On Sunday the prime minister said it was "wrong" that child benefit should be paid to support workers' families who remained in Poland and outlined plans to push for a change in the EU treaties to end the practice.

Under pressure from Ukip and the Conservative right, Cameron has announced a series of measures to cut immigration, including proposals intended to show the UK is not a soft touch for EU migrants.

Writing for The Huffington Post UK on Tuesday, ambassador Witold Sobków said "there is no need to single out, to stigmatise Poles" who come to Britain "to work hard, not to abuse the system or grab the benefits".

"When we discuss immigration, let us not talk about numbers and nationalities; let us concentrate on solving the problems together, on assimilation and integration, on preventing uneasiness in neighbourhoods where there is a significant increase in population, on showing the benefits for the UK," he said.

Sobków said Britain should be proud that European citizens wanted to migrate. "You are a victim of your success," he said. "Why do foreigners come to the UK and want to work and settle down here? It is precisely because you are a great country."

The ambassador comments echo those of Poland's foreign minister Radoslaw Sikorski, who on Monday used Twitter to attack Cameron.

He said: "If Britain gets our taxpayers, shouldn't it also pay their benefits? Why should Polish taxpayers subsidise British taxpayers' children?"

The comments by Sikorski and Sobków suggest Cameron is highly unlikely to win the necessary Polish support for a treaty change ending the EU-wide benefits rules.

Sobków told HuffPost UK while he sympathised with Britain's desire to plug loopholes in the benefits system, it should not do it in a discriminatory manner that target individual nationalities.

He said: "The free movement of people is a fundamental right guaranteed to EU citizens by the Treaties.
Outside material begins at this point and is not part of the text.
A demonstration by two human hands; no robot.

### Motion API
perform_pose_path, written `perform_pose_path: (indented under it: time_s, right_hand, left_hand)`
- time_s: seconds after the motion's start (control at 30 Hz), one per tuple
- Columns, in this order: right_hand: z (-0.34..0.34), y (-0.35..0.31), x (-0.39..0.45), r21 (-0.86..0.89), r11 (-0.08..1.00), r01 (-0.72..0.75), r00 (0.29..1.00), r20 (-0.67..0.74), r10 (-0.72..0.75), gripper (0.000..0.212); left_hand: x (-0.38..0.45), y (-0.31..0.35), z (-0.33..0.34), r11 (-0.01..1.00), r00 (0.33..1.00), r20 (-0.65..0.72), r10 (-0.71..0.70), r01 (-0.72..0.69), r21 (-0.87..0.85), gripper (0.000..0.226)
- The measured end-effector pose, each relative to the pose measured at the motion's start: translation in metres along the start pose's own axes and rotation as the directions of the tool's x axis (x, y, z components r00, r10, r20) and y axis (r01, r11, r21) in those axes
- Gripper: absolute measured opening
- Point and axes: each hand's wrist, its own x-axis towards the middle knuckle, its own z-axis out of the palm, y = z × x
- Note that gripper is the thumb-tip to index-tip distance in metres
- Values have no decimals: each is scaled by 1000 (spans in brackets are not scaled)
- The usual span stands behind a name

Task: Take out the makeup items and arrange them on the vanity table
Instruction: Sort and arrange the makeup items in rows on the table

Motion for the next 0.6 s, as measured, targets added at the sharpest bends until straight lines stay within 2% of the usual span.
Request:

Workers and their families have the right to move to a different Member State, to look for work and be employed under the same conditions as nationals of that State and benefit from the same social and tax advantages."

In a lengthy defence of his people, the ambassador said Poles in the UK "fill job vacancies and skills gaps, facilitate growth in the economy, pay taxes contributing the UK’s budget, maintain services to an ageing population when there are insufficient workers locally, fill pension gaps by the contributions of new young workers, bring energy and innovation, enrich the UK by cultural diversity and transform schools for the better".

He added Polish immigrants also "help some local businesses survive or make it unnecessary for them to relocate production abroad, bring benefits to the tourism industry through inviting their friends and relatives to the UK and by the new air routes, increase the productivity or efficiency at work, contribute new ideas and a fresh approach to their firms".

Yesterday Cameron's official spokesman said the prime minister's view "won't have changed" despite Poland's unease. "It is one of the points he made in his speech on migration in March last year. It remains the prime minister's long-standing view," the spokesman said.